- [WHAT THE EXERCISE ASKS] Filter the lines below, copying only those with the string "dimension".
DATA IN THIS EXERCISE below:
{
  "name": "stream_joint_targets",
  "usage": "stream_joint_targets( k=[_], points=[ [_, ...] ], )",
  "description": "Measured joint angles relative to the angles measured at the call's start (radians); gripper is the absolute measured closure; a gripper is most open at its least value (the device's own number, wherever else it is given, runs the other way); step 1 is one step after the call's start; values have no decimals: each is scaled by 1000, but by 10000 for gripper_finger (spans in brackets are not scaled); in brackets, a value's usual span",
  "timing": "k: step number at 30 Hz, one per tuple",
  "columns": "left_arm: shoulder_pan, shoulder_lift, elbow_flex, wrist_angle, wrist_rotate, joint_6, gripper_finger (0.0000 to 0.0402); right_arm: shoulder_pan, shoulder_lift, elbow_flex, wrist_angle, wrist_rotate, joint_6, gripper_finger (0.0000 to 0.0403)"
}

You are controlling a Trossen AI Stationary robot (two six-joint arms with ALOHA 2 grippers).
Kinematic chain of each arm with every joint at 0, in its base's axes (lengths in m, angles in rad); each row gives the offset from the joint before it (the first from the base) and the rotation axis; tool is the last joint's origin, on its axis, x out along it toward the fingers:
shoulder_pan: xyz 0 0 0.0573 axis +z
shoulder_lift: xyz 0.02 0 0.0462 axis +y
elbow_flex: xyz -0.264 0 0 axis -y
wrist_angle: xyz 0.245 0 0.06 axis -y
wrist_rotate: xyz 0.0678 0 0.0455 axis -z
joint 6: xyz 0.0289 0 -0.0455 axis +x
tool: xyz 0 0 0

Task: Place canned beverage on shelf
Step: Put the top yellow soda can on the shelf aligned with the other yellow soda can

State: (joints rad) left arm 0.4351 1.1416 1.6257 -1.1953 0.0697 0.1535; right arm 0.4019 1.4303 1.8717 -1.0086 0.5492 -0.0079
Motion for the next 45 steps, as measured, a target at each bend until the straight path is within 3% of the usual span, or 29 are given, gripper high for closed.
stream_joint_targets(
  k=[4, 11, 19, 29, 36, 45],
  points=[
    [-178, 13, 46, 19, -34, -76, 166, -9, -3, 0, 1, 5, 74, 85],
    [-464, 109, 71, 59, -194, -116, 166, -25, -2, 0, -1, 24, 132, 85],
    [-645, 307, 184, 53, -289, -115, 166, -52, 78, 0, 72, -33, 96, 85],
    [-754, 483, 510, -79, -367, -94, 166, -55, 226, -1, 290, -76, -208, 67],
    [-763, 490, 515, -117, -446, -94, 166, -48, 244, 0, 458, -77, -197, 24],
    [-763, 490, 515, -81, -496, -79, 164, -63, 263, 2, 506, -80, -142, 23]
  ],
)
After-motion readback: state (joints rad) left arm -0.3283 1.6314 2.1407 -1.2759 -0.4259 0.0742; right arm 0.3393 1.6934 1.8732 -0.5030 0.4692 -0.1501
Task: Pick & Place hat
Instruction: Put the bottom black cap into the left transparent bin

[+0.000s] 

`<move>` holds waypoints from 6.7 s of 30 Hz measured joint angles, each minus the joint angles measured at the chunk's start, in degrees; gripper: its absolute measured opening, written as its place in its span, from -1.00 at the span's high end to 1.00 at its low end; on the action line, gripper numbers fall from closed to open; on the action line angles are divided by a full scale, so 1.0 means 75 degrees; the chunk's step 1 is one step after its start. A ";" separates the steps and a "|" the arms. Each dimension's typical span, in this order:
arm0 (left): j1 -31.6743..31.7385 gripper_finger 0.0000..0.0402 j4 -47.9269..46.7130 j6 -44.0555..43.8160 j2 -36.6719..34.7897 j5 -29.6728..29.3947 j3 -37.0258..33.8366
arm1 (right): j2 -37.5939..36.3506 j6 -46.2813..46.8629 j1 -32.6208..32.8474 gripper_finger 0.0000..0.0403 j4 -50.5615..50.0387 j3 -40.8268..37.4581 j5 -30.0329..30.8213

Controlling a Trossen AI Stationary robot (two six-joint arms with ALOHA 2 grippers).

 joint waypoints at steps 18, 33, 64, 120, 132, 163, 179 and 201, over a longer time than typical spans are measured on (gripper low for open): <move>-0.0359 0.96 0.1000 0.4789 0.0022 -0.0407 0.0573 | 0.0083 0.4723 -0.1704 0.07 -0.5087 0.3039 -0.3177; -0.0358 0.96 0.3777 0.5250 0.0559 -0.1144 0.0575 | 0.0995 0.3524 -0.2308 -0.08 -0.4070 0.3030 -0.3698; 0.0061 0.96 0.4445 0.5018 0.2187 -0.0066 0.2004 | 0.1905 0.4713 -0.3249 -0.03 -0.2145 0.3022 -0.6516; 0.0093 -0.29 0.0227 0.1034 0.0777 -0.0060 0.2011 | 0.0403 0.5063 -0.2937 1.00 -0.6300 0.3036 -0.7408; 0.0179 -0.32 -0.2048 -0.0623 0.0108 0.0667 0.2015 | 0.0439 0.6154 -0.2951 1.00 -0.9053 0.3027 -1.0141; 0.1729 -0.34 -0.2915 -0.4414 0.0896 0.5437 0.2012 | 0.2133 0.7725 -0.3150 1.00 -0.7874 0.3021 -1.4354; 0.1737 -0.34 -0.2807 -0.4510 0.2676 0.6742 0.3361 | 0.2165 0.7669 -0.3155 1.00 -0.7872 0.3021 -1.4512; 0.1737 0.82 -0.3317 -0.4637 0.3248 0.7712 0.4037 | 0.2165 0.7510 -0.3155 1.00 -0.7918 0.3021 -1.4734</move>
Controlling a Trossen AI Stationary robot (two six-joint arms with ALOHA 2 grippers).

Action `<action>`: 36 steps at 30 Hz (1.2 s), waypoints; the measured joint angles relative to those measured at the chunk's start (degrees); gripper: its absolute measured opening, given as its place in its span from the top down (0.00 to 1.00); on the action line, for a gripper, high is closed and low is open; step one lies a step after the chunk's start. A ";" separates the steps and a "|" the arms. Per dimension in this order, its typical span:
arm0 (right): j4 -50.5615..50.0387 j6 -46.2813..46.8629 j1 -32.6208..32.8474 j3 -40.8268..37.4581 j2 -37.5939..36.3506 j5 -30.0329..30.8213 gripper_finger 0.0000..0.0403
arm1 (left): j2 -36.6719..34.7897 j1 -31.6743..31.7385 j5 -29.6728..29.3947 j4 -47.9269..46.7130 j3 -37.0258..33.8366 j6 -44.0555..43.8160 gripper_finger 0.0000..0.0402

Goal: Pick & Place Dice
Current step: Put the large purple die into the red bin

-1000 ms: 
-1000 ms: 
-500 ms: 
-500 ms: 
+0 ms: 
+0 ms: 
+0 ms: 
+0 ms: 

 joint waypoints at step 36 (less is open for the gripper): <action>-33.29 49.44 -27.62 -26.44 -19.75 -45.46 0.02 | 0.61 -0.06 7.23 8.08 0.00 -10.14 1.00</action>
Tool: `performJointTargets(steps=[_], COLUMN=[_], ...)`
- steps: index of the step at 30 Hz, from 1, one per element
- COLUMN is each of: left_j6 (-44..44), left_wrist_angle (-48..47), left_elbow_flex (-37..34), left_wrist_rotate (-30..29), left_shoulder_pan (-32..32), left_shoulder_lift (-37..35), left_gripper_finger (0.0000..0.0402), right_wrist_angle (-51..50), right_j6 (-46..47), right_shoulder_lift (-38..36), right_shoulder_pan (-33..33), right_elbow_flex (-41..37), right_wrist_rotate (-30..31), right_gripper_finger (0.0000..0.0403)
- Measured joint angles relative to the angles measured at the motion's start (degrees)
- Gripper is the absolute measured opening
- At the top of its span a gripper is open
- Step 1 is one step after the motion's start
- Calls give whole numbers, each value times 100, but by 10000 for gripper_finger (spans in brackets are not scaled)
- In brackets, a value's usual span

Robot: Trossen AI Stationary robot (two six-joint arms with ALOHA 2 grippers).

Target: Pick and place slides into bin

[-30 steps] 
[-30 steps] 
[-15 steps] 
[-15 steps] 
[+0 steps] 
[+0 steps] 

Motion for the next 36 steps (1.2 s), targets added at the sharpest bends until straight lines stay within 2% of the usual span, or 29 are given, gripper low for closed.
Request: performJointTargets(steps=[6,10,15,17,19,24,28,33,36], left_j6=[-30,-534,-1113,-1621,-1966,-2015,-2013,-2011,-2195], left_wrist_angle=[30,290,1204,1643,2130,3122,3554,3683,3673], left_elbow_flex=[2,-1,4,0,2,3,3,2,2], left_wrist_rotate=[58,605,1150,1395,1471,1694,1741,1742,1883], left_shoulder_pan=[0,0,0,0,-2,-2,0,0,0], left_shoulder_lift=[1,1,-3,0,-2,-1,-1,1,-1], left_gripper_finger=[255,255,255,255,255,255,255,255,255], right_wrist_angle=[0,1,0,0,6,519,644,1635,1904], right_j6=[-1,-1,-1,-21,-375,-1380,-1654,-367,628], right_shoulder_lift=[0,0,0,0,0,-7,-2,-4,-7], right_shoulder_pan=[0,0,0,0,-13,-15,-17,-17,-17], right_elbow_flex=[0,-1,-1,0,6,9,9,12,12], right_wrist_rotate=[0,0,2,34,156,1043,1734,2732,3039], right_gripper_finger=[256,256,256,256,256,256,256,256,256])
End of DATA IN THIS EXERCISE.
- [FINAL ANSWER]
`<move>` holds waypoints from 6.7 s of 30 Hz measured joint angles, each minus the joint angles measured at the chunk's start, in degrees; gripper: its absolute measured opening, written as its place in its span, from -1.00 at the span's high end to 1.00 at its low end; on the action line, gripper numbers fall from closed to open; on the action line angles are divided by a full scale, so 1.0 means 75 degrees; the chunk's step 1 is one step after its start. A ";" separates the steps and a "|" the arms. Each dimension's typical span, in this order:
Action `<action>`: 36 steps at 30 Hz (1.2 s), waypoints; the measured joint angles relative to those measured at the chunk's start (degrees); gripper: its absolute measured opening, given as its place in its span from the top down (0.00 to 1.00); on the action line, for a gripper, high is closed and low is open; step one lies a step after the chunk's start. A ";" separates the steps and a "|" the arms. Per dimension in this order, its typical span:

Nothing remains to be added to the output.